WHAT IS REQUIRED —
Read through the records below and copy each line that uses the word "document".

** Opening SOURCE MATERIAL block **

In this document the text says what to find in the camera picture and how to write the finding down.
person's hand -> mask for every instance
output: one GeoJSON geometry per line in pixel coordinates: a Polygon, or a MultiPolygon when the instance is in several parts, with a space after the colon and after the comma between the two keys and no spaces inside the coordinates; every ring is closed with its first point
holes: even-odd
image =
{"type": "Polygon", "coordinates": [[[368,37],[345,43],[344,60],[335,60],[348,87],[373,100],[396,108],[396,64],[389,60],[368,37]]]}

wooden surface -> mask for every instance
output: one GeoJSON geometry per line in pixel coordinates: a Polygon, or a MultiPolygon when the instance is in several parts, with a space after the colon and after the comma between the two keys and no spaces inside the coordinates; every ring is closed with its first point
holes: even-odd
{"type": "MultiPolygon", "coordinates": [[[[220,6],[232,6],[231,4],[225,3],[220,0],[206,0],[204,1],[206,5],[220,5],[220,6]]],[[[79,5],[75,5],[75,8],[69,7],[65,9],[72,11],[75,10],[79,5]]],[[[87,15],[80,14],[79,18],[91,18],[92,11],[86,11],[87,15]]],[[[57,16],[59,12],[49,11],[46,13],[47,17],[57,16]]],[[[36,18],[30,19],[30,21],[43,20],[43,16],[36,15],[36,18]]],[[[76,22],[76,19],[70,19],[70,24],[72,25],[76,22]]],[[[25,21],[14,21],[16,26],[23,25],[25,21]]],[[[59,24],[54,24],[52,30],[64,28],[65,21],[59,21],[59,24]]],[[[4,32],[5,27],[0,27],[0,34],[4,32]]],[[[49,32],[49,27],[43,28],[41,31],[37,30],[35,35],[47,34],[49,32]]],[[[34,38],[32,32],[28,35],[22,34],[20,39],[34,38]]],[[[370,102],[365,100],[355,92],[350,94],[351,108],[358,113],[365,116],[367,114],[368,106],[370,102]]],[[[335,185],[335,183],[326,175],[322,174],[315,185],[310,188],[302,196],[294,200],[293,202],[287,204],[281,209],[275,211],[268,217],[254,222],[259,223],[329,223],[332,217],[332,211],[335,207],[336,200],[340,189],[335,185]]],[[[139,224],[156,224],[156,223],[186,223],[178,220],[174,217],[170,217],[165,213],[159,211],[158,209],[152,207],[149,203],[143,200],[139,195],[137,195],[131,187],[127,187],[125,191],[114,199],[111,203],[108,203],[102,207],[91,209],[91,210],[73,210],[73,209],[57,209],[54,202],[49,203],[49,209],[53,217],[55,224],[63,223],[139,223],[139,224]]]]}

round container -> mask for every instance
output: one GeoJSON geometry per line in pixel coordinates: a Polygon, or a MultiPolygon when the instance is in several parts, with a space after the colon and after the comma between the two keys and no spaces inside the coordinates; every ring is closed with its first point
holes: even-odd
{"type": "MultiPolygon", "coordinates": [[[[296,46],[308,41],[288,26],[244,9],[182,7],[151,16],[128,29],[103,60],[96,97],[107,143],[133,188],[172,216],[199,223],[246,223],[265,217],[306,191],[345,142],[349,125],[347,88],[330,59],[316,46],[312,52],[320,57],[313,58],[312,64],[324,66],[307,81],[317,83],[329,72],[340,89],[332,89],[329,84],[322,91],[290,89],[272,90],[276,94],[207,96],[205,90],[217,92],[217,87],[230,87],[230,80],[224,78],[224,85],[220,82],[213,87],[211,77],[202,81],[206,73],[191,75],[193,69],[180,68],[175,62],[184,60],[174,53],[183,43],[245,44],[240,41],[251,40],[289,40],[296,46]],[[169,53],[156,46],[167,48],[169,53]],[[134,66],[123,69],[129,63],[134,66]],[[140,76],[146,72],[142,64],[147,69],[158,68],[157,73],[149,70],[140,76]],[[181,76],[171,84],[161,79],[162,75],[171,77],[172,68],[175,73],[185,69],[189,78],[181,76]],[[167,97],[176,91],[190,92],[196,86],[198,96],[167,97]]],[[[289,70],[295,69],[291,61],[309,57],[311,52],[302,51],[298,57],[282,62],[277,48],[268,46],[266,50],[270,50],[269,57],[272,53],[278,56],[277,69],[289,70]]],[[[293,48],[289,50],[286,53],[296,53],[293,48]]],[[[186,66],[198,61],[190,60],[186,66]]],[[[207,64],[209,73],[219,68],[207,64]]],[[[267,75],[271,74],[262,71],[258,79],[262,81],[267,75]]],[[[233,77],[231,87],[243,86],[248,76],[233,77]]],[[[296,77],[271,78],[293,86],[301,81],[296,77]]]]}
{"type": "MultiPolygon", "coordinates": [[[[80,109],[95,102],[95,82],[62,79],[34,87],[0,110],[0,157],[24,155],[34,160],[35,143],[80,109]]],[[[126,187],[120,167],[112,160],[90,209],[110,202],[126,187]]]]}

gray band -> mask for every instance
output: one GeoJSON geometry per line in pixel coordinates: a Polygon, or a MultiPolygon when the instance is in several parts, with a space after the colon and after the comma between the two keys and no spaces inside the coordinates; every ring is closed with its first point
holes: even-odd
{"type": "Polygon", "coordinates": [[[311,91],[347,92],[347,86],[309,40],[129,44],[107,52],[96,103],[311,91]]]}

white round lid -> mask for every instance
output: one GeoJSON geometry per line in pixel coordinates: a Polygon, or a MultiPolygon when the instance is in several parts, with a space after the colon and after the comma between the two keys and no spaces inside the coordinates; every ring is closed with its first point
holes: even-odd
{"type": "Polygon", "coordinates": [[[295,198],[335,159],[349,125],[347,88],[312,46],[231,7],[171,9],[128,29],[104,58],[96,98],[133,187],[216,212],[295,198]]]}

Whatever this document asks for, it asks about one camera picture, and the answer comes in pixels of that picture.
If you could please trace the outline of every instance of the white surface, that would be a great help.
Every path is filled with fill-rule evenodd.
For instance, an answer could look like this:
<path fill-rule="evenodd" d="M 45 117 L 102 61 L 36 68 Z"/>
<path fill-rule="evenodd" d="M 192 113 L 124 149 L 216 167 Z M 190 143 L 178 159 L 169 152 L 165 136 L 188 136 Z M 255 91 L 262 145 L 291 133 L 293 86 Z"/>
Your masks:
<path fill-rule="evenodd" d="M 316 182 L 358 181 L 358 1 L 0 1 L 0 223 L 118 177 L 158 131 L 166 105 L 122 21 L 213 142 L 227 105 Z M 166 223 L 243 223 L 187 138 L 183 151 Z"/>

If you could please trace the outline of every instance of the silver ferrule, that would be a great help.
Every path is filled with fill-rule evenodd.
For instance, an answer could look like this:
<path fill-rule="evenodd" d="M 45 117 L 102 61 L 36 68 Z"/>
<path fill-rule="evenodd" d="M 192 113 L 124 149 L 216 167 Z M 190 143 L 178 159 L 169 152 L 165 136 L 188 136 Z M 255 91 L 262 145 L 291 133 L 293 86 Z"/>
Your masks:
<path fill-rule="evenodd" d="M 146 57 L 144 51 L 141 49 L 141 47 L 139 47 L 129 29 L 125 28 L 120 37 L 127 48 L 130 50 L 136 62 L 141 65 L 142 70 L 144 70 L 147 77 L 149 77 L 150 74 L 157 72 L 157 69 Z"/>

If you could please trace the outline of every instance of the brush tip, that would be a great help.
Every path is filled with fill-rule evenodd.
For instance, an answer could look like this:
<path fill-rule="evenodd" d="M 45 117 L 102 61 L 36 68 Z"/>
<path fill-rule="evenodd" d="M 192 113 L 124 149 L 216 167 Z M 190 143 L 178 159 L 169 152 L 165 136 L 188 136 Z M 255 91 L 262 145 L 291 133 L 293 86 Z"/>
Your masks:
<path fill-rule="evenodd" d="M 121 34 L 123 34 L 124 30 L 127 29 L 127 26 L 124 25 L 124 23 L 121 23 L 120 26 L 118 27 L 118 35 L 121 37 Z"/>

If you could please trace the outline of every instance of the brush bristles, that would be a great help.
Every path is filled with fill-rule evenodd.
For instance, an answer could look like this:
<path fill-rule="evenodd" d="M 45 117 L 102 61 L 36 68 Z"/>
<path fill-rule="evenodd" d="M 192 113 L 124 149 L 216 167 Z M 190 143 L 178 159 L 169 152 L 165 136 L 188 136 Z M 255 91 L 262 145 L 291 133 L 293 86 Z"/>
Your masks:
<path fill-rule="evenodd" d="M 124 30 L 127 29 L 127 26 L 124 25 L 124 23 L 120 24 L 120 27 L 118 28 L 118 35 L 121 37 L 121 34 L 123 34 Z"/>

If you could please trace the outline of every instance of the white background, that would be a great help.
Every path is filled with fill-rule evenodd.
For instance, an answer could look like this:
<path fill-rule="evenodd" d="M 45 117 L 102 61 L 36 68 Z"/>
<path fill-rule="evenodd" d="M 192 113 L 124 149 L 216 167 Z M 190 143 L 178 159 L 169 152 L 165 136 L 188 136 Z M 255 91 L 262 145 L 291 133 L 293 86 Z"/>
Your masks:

** Closing SOURCE MATERIAL block **

FINISHED TASK —
In this document the text says what to find in the camera picture and how to write the finding down.
Whatever this document asks for, it asks about one camera picture, and the answer comes in pixels of that picture.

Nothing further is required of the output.